- Task item -
Among the entries, find the lines with the string "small" and report them.

- Material shown -
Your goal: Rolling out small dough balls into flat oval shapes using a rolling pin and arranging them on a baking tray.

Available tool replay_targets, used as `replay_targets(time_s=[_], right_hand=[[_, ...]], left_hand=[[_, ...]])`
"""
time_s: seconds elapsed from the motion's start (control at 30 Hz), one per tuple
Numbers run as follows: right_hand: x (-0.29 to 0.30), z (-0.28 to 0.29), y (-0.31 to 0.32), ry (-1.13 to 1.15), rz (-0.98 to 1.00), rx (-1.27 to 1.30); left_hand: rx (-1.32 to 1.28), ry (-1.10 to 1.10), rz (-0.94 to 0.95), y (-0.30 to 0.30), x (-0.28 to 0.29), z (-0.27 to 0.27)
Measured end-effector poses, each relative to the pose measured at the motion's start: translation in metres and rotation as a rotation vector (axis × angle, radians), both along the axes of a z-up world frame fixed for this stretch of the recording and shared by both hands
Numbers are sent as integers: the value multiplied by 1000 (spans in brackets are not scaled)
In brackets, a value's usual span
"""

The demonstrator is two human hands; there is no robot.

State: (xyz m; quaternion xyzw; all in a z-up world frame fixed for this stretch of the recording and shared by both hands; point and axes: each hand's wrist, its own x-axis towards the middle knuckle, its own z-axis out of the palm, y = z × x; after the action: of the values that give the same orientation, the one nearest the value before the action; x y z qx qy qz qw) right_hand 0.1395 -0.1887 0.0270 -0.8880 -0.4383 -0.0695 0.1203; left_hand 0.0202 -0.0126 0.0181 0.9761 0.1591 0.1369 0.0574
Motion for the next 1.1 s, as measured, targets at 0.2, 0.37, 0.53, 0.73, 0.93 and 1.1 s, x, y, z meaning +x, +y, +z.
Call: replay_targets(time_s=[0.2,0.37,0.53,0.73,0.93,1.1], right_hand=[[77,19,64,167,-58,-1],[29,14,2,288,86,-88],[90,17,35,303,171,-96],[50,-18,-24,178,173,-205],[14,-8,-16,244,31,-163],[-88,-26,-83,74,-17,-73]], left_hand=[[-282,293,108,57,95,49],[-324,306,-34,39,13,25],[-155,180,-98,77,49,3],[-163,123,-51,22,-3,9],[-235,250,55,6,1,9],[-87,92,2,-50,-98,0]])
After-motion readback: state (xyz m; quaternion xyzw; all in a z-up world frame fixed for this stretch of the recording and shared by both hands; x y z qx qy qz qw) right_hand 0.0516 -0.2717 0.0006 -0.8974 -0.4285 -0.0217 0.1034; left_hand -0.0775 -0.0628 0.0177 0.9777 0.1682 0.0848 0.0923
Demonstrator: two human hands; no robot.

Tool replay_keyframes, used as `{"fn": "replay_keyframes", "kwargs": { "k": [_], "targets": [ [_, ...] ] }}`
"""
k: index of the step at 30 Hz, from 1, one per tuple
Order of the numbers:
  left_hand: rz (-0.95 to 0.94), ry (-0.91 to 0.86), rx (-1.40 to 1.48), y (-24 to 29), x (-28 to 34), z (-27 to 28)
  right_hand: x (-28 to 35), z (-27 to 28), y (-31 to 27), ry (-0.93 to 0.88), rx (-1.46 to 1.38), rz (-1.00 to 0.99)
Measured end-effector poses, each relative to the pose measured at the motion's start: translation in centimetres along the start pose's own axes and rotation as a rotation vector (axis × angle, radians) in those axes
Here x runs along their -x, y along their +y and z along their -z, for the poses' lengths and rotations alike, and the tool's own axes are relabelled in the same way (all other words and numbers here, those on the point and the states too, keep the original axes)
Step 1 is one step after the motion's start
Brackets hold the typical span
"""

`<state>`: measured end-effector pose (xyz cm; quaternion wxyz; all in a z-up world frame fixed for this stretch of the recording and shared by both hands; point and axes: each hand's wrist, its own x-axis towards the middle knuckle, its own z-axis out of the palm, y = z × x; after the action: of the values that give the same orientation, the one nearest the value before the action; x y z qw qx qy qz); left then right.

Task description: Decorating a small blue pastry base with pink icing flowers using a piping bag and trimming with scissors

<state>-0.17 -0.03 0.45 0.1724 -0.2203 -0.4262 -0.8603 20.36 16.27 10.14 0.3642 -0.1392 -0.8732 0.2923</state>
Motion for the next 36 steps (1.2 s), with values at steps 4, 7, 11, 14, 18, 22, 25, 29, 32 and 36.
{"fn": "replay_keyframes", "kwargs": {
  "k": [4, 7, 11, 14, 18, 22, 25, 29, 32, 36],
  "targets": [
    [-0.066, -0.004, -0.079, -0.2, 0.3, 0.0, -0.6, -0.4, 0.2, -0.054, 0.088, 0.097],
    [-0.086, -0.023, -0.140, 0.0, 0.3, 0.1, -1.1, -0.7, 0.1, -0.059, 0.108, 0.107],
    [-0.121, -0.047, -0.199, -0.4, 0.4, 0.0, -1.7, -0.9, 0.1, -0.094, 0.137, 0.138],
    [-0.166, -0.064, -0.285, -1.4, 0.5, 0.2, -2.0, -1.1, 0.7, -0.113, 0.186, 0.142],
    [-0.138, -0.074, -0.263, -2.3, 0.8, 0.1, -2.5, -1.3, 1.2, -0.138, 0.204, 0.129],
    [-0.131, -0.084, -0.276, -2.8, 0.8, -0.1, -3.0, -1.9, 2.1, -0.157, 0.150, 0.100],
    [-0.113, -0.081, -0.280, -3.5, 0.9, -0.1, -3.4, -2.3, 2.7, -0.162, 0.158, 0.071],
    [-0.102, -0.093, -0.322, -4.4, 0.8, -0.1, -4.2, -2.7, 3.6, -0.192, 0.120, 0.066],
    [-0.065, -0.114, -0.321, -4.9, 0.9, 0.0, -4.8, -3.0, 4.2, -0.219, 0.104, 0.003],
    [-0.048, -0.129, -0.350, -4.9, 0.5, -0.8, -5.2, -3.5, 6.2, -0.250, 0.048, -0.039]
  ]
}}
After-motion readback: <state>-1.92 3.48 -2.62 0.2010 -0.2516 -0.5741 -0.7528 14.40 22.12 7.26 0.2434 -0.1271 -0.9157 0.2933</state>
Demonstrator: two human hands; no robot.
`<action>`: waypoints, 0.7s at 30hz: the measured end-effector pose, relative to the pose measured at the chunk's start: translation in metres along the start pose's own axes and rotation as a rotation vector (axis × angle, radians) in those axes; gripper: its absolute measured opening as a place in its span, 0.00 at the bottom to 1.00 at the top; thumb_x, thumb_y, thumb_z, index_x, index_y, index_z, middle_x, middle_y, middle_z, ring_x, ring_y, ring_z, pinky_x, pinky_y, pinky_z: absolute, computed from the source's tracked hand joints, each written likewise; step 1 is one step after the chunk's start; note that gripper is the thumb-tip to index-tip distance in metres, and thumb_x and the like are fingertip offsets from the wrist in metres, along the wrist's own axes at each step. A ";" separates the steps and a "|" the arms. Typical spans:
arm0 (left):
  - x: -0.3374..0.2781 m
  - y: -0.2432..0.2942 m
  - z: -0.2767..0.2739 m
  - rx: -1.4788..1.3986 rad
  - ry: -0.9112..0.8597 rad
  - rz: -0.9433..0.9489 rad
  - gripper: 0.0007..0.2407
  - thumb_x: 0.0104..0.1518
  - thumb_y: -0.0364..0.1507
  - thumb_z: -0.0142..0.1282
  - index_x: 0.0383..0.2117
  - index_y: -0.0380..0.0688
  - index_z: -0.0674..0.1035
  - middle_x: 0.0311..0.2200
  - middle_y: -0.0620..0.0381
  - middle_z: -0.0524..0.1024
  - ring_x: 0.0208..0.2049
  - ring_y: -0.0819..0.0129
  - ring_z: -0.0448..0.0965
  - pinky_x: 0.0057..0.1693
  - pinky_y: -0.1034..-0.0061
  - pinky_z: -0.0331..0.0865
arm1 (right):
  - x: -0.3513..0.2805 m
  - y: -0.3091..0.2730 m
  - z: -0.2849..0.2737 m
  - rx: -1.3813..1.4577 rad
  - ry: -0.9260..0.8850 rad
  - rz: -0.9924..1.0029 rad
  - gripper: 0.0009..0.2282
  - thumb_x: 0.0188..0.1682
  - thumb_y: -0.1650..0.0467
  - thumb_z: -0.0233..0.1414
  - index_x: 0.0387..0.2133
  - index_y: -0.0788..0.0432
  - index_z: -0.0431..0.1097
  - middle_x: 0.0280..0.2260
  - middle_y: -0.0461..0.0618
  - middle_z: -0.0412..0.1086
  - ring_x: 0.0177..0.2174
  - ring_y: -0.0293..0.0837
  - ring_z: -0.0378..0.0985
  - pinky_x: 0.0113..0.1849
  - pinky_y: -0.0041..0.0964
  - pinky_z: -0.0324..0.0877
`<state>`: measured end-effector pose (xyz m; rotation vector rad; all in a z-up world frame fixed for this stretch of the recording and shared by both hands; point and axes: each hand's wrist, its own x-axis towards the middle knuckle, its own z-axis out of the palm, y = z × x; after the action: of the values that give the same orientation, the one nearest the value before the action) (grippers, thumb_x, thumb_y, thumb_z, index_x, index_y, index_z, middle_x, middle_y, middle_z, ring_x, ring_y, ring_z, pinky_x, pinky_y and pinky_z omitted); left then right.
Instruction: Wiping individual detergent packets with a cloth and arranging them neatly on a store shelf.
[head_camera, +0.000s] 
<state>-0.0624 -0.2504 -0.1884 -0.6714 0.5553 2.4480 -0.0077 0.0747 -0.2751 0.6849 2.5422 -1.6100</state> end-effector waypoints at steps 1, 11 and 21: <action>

- Written response -
Your goal: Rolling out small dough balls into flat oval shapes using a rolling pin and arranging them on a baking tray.
Task description: Decorating a small blue pastry base with pink icing flowers using a piping bag and trimming with scissors

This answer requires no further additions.